Bank of America, Goldman Sachs, Bank of New York Mellon, Citigroup, JP Morgan Chase, Morgan Stanley, State Street, and Wells Fargo have stopped all stock buybacks for the 2nd quarter in order to maintain their solvency and liquidity for customers during the outbreak.
United Healthcare is waiving cost sharing for COVID-19 testing as well as cost sharing for COVID-19 testing-related visits, regardless of whether the visit is received in a health care provider’s office, an urgent care center, an emergency department, or through a telehealth visit. This coverage applies to Medicare Advantage, Medicaid, and employer-sponsored plans.
The United Auto Workers (UAW), General Motors Co., Ford Motor Company, and Fiat Chrysler Automobiles are forming a COVID-19/Coronavirus Task Force to implement enhanced protections for manufacturing and warehouse employees at all three companies.
Bristol-Myers Squibb has implemented a mandatory work from home policy for its workforce. All employees, contingent workers, and contractors who can do their jobs from home must do so. Direction from local health and government authorities on this matter takes precedent in certain markets. The Bristol Myers Squibb Foundation has contributed more than $5 million in financial support and needed products (i.e., personal protection equipment) to relief efforts in affected areas around the world, including the US, Wuhan city and Hubei province (China), and the Lombardy region (Italy).
Sports & Entertainment
MLB teams pledge $30 million to cover lost wages of ballpark workers affected by season postponement.
Technology, Telecom, and E-commerce
Microsoft will keep paying hourly workers who support their campus.
Google established a COVID-19 fund that enables all temporary staff and vendors globally to take paid sick leave if they have potential symptoms of COVID-19 or can’t come into work because they’re quarantined.
Apple is offering unlimited paid sick leave to any of its retail staff with coronavirus.
Comcast, Charter, Verizon, Google, T-Mobile, and Sprint have signed a pledge to keep Americans internet-connected for the next 60 days, even if people cannot afford to pay.
LinkedIn is offering 16 of its learning courses for free.
Loom, a video recording and sharing service, has made Loom Pro free for teachers and students at K-12 schools, universities, and educational institutions.

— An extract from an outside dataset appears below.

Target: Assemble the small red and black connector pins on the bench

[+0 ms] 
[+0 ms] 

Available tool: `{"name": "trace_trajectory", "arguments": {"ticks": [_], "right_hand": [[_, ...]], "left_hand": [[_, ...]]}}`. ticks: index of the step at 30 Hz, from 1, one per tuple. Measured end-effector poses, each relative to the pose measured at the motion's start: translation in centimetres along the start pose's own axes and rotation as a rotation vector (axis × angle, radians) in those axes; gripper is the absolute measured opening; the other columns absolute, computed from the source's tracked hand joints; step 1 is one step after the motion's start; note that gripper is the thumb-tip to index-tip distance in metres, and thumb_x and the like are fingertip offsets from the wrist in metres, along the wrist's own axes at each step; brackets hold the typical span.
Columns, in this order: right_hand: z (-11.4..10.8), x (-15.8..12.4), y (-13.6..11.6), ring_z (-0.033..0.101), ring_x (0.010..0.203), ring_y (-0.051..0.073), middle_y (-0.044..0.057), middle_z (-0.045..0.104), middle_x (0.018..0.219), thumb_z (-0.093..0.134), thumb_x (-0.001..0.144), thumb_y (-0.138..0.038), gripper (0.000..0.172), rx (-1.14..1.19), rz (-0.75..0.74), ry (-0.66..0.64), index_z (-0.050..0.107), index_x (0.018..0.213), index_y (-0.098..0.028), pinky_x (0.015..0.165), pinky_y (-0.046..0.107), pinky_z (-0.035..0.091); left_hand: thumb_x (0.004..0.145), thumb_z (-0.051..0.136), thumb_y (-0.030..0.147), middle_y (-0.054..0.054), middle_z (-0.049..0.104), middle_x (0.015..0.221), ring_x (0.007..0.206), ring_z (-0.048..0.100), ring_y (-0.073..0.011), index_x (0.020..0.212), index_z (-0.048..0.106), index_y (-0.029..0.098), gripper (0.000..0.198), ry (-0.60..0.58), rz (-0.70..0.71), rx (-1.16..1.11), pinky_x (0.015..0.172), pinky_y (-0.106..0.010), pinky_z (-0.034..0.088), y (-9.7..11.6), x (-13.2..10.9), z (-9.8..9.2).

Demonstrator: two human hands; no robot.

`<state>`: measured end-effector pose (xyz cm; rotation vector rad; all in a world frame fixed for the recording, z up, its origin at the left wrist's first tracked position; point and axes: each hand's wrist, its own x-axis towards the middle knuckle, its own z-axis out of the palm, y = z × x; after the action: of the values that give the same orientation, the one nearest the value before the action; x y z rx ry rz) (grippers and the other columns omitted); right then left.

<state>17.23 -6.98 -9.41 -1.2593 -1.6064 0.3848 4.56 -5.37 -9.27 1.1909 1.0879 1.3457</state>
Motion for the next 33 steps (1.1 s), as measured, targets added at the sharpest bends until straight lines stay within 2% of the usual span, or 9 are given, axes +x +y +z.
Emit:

Amazon is hiring 100,000 more workers and giving raises to current staff to deal with coronavirus demands. (Note: Amazon is also raising pay for warehouse and delivery workers by $2 per hour in the US.) Further, Amazon said it was establishing a $5 million small business relief fund for businesses in the area of its Seattle headquarters. The company has also offered to deliver COVID-19 testing kits for free in the Seattle area.
UberEATS and DoorDash have waived commission fees for independent restaurant partners, while Postmates has launched a pilot program for small businesses that temporarily waives commission fees for businesses in the San Francisco Bay Area.
Salesforce has created a $1.5 million coronavirus fund for affected citizens in San Francisco.
IBM, in partnership with The White House and the U.S. Department of Energy, has created a consortium to bring together the best supercomputers in the world—over 330 petaflops of capacity and counting—to accelerate the fight against COVID-19.